Services in the town include the Country Fire Service,[7] a community hall, tavern, fuel and general store. The dominant industry in the area is farming, especially sheep.
Near Willalooka is the Darwent Waterhole, called by the local Aborigines kongal, meaning 'water mallee'.[8]
Joseph Darwent, an American steamship owner who took up several pastoral properties near Willalooka in the 1870s.[8]
Not to be confused with Joseph Darwent (c. 1824 – 20 October 1872), an English accountant, secretary of the Adelaide City and Port Railway Company, then partner in Darwent & Dalwood who contracted for the northernmost section of the Overland Telegraph Line. Nor his nephew, Joseph Darwent, jun. (1847 – 10 August 1926), from Sheffield, who had a property near Coonawarra and lived in Penola, where he was a member of the District Council for 35 years and Chairman for 25.
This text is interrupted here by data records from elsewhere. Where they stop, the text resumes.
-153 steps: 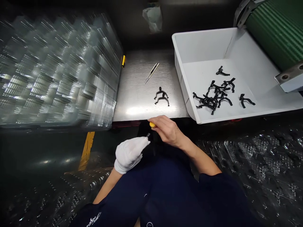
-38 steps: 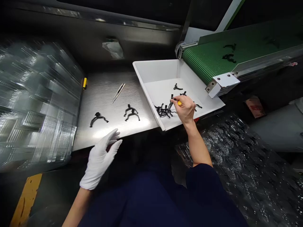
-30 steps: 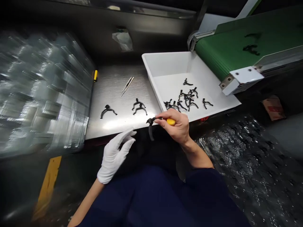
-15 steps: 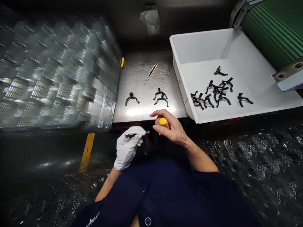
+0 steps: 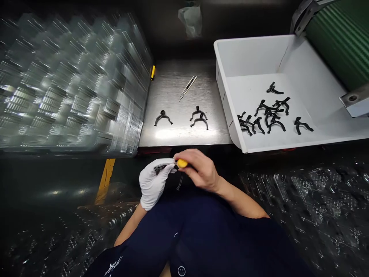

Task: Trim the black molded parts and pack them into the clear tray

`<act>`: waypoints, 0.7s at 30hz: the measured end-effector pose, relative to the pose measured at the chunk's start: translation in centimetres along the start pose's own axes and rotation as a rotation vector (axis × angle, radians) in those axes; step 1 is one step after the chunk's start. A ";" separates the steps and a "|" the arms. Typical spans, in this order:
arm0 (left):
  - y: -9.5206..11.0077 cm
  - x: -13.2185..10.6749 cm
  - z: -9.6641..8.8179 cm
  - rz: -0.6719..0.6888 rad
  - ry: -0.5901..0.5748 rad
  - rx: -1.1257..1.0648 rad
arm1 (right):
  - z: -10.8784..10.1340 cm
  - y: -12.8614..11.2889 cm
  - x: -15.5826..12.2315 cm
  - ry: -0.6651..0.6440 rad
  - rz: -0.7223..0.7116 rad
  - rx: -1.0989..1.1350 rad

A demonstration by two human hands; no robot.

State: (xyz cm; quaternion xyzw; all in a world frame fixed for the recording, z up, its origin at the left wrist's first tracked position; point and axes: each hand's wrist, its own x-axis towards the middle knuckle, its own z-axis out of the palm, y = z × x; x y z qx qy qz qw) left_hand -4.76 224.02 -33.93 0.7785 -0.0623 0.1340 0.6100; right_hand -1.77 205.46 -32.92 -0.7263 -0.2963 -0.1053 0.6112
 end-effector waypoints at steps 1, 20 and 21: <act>0.0 0.0 -0.1 0.043 -0.004 0.037 | 0.0 0.3 0.0 -0.052 -0.058 -0.071; -0.6 0.2 -1.2 -0.210 -0.008 -0.087 | -4.6 10.2 7.4 0.065 0.599 -1.181; -0.6 0.2 -1.3 -0.243 -0.013 -0.117 | -4.6 9.9 7.1 0.078 0.552 -1.152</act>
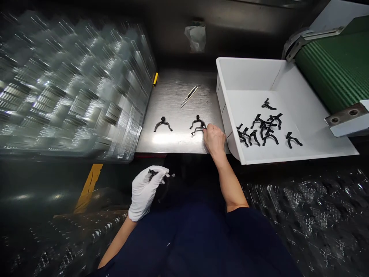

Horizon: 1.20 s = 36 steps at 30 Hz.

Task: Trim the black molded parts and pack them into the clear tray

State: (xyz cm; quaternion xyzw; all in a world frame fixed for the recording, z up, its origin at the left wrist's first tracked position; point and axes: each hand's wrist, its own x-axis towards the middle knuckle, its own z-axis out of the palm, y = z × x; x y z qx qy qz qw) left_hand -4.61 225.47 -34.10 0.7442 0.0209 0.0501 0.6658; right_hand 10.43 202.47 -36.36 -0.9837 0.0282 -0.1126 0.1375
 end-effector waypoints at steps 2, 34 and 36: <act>0.3 0.1 -0.3 -0.061 -0.055 -0.058 | -0.8 0.0 -1.3 0.052 -0.107 0.154; 2.1 0.0 -2.0 0.130 -0.357 0.053 | -3.4 -1.9 -10.2 -0.064 -0.493 1.108; 1.7 -0.2 -2.0 0.031 -0.323 -0.010 | -3.6 -1.9 -10.5 -0.151 -0.353 1.162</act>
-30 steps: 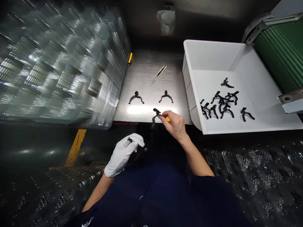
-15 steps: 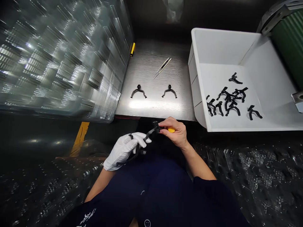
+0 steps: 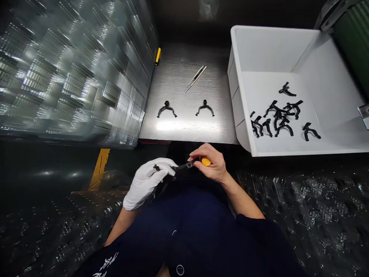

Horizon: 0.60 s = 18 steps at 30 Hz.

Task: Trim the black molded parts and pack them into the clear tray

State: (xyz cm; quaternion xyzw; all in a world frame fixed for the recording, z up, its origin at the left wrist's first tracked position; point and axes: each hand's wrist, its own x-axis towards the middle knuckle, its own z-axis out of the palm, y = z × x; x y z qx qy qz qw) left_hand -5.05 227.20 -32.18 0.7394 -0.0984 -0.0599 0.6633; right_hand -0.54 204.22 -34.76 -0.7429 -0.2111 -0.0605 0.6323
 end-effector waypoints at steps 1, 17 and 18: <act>-0.2 -0.1 0.0 -0.058 0.016 -0.049 | 0.0 -0.1 -0.1 0.000 0.102 0.038; -1.9 -0.6 0.9 -0.403 0.056 -0.387 | 0.9 -2.6 -0.1 0.068 0.849 0.631; -1.9 -0.5 0.9 -0.408 0.059 -0.388 | 0.9 -2.6 -0.1 0.079 0.852 0.634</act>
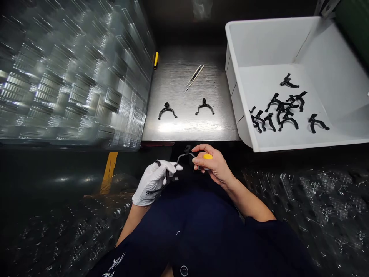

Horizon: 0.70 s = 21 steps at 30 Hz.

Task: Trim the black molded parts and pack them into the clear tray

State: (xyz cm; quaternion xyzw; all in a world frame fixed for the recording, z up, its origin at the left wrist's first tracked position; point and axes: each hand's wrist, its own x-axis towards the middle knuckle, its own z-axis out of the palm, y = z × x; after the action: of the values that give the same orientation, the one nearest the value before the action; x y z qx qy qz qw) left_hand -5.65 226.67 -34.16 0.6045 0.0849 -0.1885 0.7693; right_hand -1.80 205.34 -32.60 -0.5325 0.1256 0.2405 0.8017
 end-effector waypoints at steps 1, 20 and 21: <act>0.0 0.0 0.0 0.000 0.003 0.001 | 0.0 0.0 0.0 0.008 0.000 0.007; 0.8 -0.9 0.0 0.171 -0.037 0.128 | -1.6 3.4 1.1 0.052 -0.177 -0.133; 0.9 -1.0 0.1 0.182 -0.038 0.143 | -1.8 3.5 1.1 0.052 -0.194 -0.153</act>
State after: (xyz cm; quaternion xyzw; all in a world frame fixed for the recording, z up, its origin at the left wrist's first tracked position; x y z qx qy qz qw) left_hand -6.22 226.97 -32.96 0.6593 0.0016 -0.1349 0.7397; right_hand -2.58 205.13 -36.64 -0.6080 0.0757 0.1569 0.7746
The 2016 Australian census which was conducted in August 2016 reports that Willalooka had a population of 143 people.[2]
The bounded locality of Willalooka corresponds precisely in land area to the cadastral Hundred of Willalooka in the County of Buckingham.[11] The hundred was named in 1921 after the earlier pastoral property in the area. Its surveyed area is a rectangle of 147 square miles (380 km2).[10]